The first step, traversal t1, t2 ... tn is classified as same node point to " accesses blog " identical node in " visit tlv triple ", adds up the number of times fre1 that every kind of node occurs in access log tree, for fre1〉node of minsup*n, be designated as frequent subtree EQ1;

Second the step, EQ1 is done expansion, node among two EQ1 is done attended operation, constitute set membership, formation comprises the tree of 2 nodes, as candidate's subtree, count the occurrence number fre2 of candidate's subtree in all-access daily record tree, for fre2〉candidate's subtree of minsup*n, be designated as frequent subtree EQ2;

The 3rd the step, from EQ2, right wing footpath for every tree, do and enumerate expansion, node of each expansion is found out all possible candidate's subtree, counts occurrence number frei〉tree of minsup*n, be designated as new frequent subtree EQi, do similar recursive operation, constantly increase the interstitial content of the frequent subtree of excavating, till the candidate's subtree that does not meet.

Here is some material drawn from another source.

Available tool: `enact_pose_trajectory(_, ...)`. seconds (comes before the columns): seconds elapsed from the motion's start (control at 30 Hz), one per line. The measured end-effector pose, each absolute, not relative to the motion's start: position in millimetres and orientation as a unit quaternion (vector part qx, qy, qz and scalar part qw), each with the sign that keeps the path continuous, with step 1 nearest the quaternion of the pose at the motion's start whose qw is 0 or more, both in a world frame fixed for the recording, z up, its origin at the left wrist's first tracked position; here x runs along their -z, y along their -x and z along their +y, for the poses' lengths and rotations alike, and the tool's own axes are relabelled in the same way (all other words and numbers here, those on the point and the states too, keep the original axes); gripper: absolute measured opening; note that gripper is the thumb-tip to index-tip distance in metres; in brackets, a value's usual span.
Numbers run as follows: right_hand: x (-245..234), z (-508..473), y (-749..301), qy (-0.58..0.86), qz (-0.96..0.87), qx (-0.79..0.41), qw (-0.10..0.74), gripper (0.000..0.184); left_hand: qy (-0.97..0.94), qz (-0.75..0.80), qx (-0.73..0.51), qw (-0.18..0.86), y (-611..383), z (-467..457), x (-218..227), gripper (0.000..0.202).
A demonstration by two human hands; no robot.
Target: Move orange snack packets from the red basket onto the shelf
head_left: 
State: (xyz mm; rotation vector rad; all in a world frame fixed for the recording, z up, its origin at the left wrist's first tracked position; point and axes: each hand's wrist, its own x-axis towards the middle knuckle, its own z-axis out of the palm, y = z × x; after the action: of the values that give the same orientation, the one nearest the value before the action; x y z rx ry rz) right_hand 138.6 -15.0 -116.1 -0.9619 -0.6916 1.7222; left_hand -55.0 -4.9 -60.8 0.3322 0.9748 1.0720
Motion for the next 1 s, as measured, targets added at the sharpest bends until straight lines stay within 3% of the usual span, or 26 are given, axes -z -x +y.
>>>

5. a kind of blog intimate recommend method of analyzing based on tree-like logging mode according to claim 1, it is characterized in that: the node in the frequent subtree that in the described step 4) excavation is obtained is as candidate's blog intimate, calculate by the formula degree of setting of recommendation, getting the highest several of score value recommends, be exactly greater than 3 frequent subtree to the node number, fre sorts from big to small according to occurrence frequency, take out every frequent subtree successively, be done as follows: according to breadth first traversal, from the tree the 2nd layer, calculate the recommendation degree R of each node, formula is as follows:

Figure 2011100204787100001DEST_PATH_IMAGE002

Parameter declaration: fre is the frequency of frequent subtree; T represents whether there is direct page link, exists, and then T is 1, does not exist, and then T is 0; D is the degree of depth of this node, and the root node degree of depth is designated as 0; W _kBe every layer weight parameter, be defaulted as 1; B _kBe every layer number of branches, brotgher of node number under the promptly same father node; After calculating the recommendation degree of all both candidate nodes, as required, select the highest plurality of nodes of score value, get the blog of node correspondence and recommend as blog intimate.